_Dataset section_
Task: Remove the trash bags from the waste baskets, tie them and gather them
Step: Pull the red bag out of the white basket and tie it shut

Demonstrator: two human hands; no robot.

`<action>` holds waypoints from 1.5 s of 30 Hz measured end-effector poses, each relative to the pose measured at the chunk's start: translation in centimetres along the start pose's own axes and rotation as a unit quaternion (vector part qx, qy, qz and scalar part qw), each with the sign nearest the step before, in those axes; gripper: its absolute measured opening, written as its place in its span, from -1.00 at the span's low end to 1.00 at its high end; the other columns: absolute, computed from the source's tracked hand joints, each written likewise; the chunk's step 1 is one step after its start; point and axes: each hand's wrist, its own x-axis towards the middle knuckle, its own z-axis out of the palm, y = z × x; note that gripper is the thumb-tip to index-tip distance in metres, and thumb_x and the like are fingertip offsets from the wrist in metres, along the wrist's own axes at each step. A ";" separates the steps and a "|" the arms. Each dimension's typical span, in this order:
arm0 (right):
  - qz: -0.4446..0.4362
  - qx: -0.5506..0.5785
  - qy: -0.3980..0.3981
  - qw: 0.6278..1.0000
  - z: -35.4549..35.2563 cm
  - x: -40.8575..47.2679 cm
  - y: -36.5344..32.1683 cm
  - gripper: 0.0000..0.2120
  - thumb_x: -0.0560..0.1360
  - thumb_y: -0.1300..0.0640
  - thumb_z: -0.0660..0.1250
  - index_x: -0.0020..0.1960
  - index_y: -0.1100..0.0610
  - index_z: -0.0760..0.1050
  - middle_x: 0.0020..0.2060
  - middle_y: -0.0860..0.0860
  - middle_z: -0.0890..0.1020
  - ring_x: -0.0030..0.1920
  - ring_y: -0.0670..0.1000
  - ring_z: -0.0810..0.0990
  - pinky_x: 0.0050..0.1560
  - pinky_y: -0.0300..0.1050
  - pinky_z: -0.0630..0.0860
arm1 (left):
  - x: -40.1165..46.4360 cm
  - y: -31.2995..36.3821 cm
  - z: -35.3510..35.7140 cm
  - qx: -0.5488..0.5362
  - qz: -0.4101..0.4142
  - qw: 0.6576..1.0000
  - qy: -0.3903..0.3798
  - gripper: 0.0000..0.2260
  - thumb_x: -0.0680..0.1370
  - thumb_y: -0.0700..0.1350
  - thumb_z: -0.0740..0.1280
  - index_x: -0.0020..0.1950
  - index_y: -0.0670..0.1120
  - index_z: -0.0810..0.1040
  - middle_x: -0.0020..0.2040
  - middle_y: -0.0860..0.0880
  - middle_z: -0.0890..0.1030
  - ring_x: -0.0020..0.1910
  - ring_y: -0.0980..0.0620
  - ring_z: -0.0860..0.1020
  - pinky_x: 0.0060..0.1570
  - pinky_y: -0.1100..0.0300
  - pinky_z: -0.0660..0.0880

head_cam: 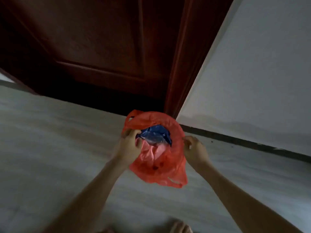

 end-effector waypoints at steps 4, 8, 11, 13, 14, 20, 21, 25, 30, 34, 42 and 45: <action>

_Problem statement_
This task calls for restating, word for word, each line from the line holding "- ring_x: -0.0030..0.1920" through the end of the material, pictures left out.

_Task response_
  - ring_x: -0.0030..0.1920
  - ring_y: -0.0670..0.1000
  - ring_z: -0.0810..0.0990
  - pinky_x: 0.0050..0.1560
  - pinky_y: -0.0300..0.1050
  - pinky_z: -0.0630..0.0860
arm1 (left):
  - x: -40.1165..46.4360 cm
  - y: -31.2995..36.3821 cm
  - z: -35.3510..35.7140 cm
  - qx: -0.5488..0.5362
  - qz: -0.4101..0.4142
  - qw: 0.6576..1.0000
  - qy: -0.3903..0.3798
  - gripper: 0.0000..0.2260
  - thumb_x: -0.0680..0.1370
  - thumb_y: -0.0700..0.1350
  - thumb_z: -0.0740..0.1280
  - index_x: -0.0020..0.1950
  - index_y: -0.0670..0.1120
  - index_z: -0.0810..0.1040
  - middle_x: -0.0020..0.2040
  - middle_y: -0.0860..0.0880
  - middle_z: -0.0890..0.1030
  - ring_x: -0.0020..0.1910
  - ring_y: -0.0980..0.0620
  - ring_z: -0.0860..0.1020
  - pinky_x: 0.0060..0.1570
  - pinky_y: -0.1100..0.0300
  - pinky_z: -0.0660..0.0880

head_cam: 

 end-effector waypoints at steps 4, 8, 11, 13, 14, 20, 21, 25, 30, 34, 42 and 45: <action>

No more output is required for this exercise.